老眼鏡でもよく見えないサイズなので、取り急ぎ接写しておくことにした。D700の90ミリマクロだときれいに撮れない。虫のサイズが小さいのだ。そこでクロナガアリに特化させているスーパーマクロを取り出した。やはり画質的に辛かった。背景が真っ黒になり、網戸の網がテカってしまう。スーパーマクロはストロボなしでは性能が発揮できない。

こういうときはTG-5。5mmの虫がバッチリ写る。被写体が動かず、十分寄れ、それなりに明るいときにはTG-5が大活躍なのだ。携帯性、防水防塵ということも合わせてまさしくオールマイティカメラである。

首尾良く撮影して学研の図鑑で名を調べれば、どうやらセスジユスリカの類であるらしいことがわかった。全体の雰囲気からみても、田んぼ水槽に浮かんでいた虫たちはこいつと同じ種類だろう。住宅地に普通のユスリカで、普通のアカムシが幼虫だということだ。スイレン鉢には多くはないけれど、アカムシが生息している。きっとセスジユスリカのアカムシだ。


2020.6.20(土)晴れ 境川の鯉

鯉

群青で境川に乗り出せば、ほうぼうでキリギリスが鳴いている。夏の音だ。これでウスバキトンボでも飛ぼうものならホンモノの夏。明日は夏至でもある。
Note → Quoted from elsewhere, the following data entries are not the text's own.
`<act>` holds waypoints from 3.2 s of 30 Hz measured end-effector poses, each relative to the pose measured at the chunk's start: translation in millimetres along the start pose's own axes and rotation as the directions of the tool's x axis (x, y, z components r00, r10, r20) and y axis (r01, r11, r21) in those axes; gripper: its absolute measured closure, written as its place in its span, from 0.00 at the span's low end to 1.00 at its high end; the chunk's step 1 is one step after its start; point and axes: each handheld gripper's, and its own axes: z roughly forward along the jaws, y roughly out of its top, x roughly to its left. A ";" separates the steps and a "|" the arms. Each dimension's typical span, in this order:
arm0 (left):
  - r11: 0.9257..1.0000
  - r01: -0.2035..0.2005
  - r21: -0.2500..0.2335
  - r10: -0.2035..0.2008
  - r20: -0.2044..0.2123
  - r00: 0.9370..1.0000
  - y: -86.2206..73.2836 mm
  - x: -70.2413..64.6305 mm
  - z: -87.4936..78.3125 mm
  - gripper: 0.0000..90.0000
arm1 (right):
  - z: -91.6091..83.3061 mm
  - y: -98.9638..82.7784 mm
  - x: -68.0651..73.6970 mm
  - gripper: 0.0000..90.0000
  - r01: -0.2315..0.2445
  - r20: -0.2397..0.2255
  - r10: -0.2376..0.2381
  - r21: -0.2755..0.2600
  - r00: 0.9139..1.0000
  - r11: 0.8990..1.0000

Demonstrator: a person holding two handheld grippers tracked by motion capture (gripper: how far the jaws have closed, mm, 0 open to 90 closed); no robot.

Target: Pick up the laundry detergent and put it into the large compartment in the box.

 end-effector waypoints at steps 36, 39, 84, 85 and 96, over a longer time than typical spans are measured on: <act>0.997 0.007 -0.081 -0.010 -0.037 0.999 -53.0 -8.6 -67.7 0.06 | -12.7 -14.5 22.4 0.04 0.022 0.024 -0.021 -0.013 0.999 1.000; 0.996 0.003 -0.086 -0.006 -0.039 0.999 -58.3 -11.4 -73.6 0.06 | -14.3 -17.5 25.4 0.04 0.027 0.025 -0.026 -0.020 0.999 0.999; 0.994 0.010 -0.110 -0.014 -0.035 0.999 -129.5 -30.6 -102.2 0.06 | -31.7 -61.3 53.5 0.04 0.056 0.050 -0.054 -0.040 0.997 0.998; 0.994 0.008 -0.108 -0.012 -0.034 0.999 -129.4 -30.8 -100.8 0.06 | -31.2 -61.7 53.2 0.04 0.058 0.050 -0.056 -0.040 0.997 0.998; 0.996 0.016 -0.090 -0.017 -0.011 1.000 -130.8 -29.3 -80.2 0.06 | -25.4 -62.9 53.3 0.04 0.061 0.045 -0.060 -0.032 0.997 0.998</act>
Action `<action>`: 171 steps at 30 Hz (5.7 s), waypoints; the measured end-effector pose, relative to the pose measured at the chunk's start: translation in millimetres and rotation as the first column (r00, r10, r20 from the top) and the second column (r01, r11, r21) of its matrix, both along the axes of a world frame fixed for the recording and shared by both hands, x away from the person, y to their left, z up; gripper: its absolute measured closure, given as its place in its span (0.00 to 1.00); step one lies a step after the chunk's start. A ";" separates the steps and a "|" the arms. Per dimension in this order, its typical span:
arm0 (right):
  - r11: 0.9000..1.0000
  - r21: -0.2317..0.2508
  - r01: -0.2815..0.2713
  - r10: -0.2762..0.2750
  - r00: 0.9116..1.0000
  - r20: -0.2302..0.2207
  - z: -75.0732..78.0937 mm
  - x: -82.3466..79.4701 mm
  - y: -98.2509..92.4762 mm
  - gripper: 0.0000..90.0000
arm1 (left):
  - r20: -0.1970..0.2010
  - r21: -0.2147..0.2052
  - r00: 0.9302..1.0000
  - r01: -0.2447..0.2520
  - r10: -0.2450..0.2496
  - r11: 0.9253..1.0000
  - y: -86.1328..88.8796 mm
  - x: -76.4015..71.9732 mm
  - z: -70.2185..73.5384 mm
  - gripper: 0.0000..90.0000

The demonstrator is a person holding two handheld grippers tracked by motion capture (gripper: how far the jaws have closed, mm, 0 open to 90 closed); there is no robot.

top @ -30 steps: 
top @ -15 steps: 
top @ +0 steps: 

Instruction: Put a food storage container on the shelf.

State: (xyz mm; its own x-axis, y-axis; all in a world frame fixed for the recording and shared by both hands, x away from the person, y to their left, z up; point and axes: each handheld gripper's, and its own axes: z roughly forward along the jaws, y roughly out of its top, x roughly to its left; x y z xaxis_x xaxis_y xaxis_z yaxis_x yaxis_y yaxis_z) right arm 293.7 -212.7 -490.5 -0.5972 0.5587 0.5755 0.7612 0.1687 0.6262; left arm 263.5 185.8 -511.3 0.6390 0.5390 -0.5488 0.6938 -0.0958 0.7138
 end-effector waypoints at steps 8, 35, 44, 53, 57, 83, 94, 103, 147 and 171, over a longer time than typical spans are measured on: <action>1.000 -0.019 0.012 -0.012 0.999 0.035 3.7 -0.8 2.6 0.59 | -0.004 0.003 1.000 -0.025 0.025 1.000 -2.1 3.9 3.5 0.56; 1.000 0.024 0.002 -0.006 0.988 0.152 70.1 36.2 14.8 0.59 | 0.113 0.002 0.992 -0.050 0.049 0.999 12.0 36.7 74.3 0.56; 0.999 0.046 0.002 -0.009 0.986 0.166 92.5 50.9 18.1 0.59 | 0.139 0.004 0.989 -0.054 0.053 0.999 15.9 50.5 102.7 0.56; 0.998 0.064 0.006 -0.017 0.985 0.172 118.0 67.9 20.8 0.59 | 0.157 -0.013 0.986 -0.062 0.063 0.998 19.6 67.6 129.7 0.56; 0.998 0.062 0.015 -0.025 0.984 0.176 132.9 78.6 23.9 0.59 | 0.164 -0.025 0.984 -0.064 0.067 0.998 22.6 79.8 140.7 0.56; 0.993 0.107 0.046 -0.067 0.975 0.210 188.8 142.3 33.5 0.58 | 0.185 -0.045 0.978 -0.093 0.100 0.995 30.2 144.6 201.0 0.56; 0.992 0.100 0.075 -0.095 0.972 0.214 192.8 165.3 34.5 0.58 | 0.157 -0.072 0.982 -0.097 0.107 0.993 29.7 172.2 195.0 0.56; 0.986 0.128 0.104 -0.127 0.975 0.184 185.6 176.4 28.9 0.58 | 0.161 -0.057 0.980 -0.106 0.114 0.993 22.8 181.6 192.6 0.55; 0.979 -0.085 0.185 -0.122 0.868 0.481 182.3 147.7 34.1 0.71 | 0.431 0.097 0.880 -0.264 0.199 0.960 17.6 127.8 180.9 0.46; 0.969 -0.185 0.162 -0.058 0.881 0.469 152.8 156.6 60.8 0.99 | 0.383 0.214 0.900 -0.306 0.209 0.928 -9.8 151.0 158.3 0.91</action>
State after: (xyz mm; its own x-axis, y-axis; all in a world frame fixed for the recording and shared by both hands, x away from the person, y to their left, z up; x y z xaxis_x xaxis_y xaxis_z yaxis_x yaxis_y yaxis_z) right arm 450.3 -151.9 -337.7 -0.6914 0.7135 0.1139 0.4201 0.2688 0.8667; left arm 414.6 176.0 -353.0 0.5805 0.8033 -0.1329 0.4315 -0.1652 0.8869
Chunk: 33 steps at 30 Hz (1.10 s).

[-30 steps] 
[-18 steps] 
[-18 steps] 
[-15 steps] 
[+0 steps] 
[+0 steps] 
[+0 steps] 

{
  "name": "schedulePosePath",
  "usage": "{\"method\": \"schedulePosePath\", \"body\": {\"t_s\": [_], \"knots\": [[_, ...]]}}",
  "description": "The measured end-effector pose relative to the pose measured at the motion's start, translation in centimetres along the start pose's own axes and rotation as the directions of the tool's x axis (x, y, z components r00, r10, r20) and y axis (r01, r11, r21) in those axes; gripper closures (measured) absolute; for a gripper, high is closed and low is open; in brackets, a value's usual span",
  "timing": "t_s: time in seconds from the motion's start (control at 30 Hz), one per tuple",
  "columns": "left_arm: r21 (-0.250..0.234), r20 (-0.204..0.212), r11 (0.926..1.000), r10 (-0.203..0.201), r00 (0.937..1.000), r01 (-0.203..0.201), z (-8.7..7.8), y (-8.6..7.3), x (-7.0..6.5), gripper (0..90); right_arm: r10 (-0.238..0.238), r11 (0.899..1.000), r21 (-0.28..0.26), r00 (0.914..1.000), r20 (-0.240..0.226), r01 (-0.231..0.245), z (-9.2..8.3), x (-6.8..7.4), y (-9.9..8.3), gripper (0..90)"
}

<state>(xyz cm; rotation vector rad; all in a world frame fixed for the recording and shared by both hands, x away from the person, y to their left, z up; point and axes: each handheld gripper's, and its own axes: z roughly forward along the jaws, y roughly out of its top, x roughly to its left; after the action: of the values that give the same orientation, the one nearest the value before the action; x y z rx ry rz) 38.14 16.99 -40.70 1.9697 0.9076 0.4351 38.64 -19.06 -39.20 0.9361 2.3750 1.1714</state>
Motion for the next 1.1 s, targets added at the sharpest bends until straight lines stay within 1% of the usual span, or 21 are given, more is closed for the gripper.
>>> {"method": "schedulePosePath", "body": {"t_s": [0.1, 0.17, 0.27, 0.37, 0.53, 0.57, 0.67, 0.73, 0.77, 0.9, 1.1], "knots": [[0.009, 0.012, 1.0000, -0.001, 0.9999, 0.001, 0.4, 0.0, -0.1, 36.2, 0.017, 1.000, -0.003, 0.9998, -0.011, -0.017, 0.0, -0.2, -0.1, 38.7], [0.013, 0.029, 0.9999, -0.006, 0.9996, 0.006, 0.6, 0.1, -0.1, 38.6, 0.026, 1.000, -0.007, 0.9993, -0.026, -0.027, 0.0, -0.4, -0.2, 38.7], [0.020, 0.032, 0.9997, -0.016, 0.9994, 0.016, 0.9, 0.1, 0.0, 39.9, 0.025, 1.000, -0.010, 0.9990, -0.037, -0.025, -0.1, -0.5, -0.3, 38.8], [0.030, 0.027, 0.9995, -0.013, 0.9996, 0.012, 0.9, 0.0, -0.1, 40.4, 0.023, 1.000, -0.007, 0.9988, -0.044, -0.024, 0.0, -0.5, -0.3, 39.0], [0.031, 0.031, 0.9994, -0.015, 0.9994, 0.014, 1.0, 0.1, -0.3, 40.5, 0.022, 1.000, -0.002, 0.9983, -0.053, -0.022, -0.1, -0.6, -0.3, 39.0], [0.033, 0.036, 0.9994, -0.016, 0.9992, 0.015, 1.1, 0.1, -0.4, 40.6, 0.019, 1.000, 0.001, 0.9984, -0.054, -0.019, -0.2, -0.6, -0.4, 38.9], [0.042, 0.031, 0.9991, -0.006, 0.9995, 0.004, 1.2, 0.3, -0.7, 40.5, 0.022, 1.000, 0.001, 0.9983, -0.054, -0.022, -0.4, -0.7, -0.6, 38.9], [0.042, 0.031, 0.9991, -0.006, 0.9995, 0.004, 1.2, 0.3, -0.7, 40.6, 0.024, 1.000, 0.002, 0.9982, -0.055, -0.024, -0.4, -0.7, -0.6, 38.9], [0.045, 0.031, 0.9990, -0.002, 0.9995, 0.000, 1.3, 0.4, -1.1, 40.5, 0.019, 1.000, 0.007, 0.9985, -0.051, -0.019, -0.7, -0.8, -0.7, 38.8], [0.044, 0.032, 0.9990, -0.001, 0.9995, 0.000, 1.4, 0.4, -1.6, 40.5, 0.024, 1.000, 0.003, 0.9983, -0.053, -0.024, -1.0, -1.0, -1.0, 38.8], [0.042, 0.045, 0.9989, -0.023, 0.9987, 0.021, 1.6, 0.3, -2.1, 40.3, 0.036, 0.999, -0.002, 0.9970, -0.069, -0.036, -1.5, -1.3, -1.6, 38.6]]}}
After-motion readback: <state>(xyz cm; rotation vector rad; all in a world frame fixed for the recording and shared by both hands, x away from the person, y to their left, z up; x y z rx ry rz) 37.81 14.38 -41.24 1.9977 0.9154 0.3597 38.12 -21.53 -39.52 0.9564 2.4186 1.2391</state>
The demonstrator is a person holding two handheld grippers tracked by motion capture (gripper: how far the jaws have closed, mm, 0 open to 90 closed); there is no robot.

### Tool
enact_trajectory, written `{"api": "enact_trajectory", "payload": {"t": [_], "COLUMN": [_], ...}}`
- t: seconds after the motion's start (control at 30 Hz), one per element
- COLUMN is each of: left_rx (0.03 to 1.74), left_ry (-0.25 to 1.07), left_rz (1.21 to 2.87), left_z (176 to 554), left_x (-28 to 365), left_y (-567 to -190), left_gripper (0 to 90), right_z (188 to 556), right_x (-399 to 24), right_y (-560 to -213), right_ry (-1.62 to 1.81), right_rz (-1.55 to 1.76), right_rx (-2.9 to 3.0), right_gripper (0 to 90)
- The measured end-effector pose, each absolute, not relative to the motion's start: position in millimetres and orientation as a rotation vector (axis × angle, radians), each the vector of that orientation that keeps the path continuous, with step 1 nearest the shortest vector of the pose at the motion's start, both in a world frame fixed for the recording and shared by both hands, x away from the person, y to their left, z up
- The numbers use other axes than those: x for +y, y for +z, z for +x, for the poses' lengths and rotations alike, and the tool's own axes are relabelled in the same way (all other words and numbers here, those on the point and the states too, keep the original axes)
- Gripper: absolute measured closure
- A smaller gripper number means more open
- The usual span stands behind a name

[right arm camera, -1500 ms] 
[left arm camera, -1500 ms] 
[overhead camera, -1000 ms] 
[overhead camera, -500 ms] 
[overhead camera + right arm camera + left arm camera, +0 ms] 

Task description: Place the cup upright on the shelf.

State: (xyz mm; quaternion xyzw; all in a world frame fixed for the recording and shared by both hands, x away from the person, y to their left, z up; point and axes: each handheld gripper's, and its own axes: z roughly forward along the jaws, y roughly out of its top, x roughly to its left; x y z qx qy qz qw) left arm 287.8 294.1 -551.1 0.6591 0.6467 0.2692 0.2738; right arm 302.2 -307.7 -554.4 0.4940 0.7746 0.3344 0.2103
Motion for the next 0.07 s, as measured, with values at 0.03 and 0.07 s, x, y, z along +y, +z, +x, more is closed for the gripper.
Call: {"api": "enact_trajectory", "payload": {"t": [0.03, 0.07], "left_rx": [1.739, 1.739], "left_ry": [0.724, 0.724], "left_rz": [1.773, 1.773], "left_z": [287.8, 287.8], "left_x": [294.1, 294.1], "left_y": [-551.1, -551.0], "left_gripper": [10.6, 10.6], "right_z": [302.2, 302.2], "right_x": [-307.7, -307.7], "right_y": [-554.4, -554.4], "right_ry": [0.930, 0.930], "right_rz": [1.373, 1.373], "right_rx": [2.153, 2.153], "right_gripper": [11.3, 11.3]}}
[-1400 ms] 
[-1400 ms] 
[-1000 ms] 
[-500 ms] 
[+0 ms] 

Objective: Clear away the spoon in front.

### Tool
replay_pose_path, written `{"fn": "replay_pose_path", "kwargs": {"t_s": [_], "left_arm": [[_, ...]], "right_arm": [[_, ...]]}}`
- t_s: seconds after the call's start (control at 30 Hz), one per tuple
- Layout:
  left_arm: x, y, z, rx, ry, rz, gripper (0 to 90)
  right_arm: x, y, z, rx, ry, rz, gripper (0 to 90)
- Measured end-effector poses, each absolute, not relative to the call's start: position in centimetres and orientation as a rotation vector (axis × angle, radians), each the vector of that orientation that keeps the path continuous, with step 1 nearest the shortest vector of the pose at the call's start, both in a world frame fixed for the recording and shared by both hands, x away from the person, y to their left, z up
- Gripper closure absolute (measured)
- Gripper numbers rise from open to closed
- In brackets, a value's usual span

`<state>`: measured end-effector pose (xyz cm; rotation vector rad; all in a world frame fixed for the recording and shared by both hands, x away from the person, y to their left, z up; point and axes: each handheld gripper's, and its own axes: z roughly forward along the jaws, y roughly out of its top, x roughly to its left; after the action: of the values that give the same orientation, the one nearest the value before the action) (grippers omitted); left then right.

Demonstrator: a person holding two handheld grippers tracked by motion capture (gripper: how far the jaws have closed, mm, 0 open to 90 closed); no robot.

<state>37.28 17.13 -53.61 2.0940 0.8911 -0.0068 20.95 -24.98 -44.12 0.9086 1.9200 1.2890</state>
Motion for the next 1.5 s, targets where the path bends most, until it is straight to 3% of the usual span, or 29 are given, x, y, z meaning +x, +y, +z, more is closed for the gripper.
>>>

写真は恒例になっている鷺舞橋から見下ろした写真。中型の鯉が3頭たわむれている。このサイズの鯉は放流されるものではないから、境川で生まれ育ったものだ。

たいていの河川の鯉は環境に悪いけれど、鯉のほうからみればたいていの河川環境が悪い。ぜんぜん子孫を残せないようでは生きる張り合いもなく、弱れば大水に流されて海に出るばかりだ。

こうして中型の鯉が簡単に見つかるのは、鷺舞橋の池で放流鯉が繁殖できているからだ。鯉とはいえ若者がすくすく育っていることがうれしい。

帰路、ジョロウグモ観察ポイントによってみた。虫こぶっぽいものがどうなっているのか確かめたかった。ざんねんなことにあのオレンジは見つからなかった。虫こぶではなくすぐに消滅する物だったのか、草が刈られてしまったか。単なる見落としなら毎週チェックするところなので再開の可能性がある。